Later as if to soothe the sting of our defeats we were flocked by friendly little birds in a park. We had some flapjack and fed it to sparrows who came right up to us; one even took a piece from my very fingers. A blackbird and a female chaffinch also joined in, though the greenfinches stayed in the trees, disapproving.


Epilogue

Going back through my recordings from that day I think I have identified the call of a bearded tit. We were so close. Hidden in those reed beds just in front of us, just out of sight, was the bird we were seeking. If the vicissitudes of nature had favoured us just a fraction more, the bird we were seeking might have chosen that moment to stretch its wings and show itself.


Thursday, 3 October 2013

Bird of Prey, Flying Low

What bird is that? (photo taken by Stephen Burch)

On the morning of BirdFair we went looking first for some birds around the waters. The hides were sparsely populated being far from the excitement of the ospreys. It was grey and threatened by rain. The wooden huts provided shelter.

There were ducks and a few unextraordinary waders then Rose spotted a bird hovering about over to the right. It was a bird of prey. It could have been a kestrel but seemed subtly different. Kestrels have a black stripe quite visible bordering their tail. This bird did not. This bird was speckled, yes, and about the same size but with the lack of this black 'terminal band'.

A kestrel hovers silent and motionless with that tail fanned and head inclined intently toward the earth. Usually, unless you're lucky enough to see one pounce, they will just float on by and find a post to sit on. The bird we were observing did not drift to a resting place; this bird hovered, yes, but frequently swooped down low towards the grass. However, there never seemed to be any small rodents in his talons. He didn't fly off to devour his prey in privacy after any of these swoops. But surely he had caught something? He wouldn't be wasting all this energy. Maybe it was an inexperienced youngster? Either that or he was catching something. Bugs?

We watched the bird hunting for a long time. It was a privileged viewing position, just us there in the hide, just us and the bird not twenty yards away.

I thought it was a hobby. Later we looked in a bird guide and it said that hobbies feed on dragonflies on calm summer days, so that pretty much confirmed it and explained the confusing behaviour. Hobbies are like a cross between a kestrel and a peregrine because they've got moustaches like the peregrine but they're a similar shape and size to the kestrel.
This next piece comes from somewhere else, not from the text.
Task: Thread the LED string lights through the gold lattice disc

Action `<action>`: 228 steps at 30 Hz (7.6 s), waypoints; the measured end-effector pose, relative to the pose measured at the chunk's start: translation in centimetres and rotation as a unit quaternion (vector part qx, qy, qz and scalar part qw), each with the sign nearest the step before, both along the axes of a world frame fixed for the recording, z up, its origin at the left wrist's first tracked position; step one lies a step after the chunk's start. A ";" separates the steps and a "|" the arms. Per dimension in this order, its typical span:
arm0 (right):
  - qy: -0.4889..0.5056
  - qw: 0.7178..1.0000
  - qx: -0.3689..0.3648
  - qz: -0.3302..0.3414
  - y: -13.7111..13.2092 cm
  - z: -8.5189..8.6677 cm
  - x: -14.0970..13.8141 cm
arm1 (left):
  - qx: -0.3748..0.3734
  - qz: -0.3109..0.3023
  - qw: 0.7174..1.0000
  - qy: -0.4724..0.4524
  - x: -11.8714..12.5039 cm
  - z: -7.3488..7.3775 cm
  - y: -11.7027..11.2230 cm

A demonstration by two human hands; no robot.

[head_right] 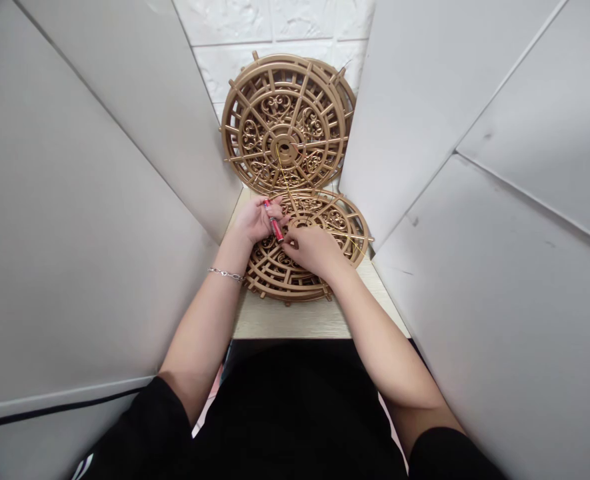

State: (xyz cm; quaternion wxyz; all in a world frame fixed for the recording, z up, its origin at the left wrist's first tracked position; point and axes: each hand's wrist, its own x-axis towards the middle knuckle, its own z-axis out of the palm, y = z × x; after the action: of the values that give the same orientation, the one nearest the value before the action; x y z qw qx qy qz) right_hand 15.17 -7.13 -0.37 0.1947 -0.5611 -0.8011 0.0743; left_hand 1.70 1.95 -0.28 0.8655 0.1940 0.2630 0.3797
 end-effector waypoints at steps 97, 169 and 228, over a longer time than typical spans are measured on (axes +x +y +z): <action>-0.046 0.997 0.066 -0.011 0.3 -0.9 -0.1 | 0.010 -0.007 1.000 -0.006 0.2 -0.2 0.0; 0.010 0.996 0.079 0.029 1.3 -1.8 0.6 | 0.029 0.005 0.999 -0.020 0.2 -0.5 0.2; 0.108 0.992 0.045 0.046 1.1 -0.7 0.3 | -0.008 -0.004 1.000 -0.021 -0.1 0.1 0.1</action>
State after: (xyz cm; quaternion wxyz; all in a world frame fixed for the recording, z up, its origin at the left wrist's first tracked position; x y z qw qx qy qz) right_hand 15.43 -6.02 -1.09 0.3018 -0.5033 -0.8026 0.1071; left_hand 1.65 2.10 -0.22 0.8736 0.1805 0.2470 0.3784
They assert their individuality by wearing 'brown trousers'. However, the easiest differentiating factor in this situation was its hunting behaviour and it's this kind of hint that can really expedite the frustrating quest of bird identification, especially if you don't have any binoculars. 

Kestrel (taken by Paul Cecil at Sussex University). Notice the differences. The first picture was a hobby.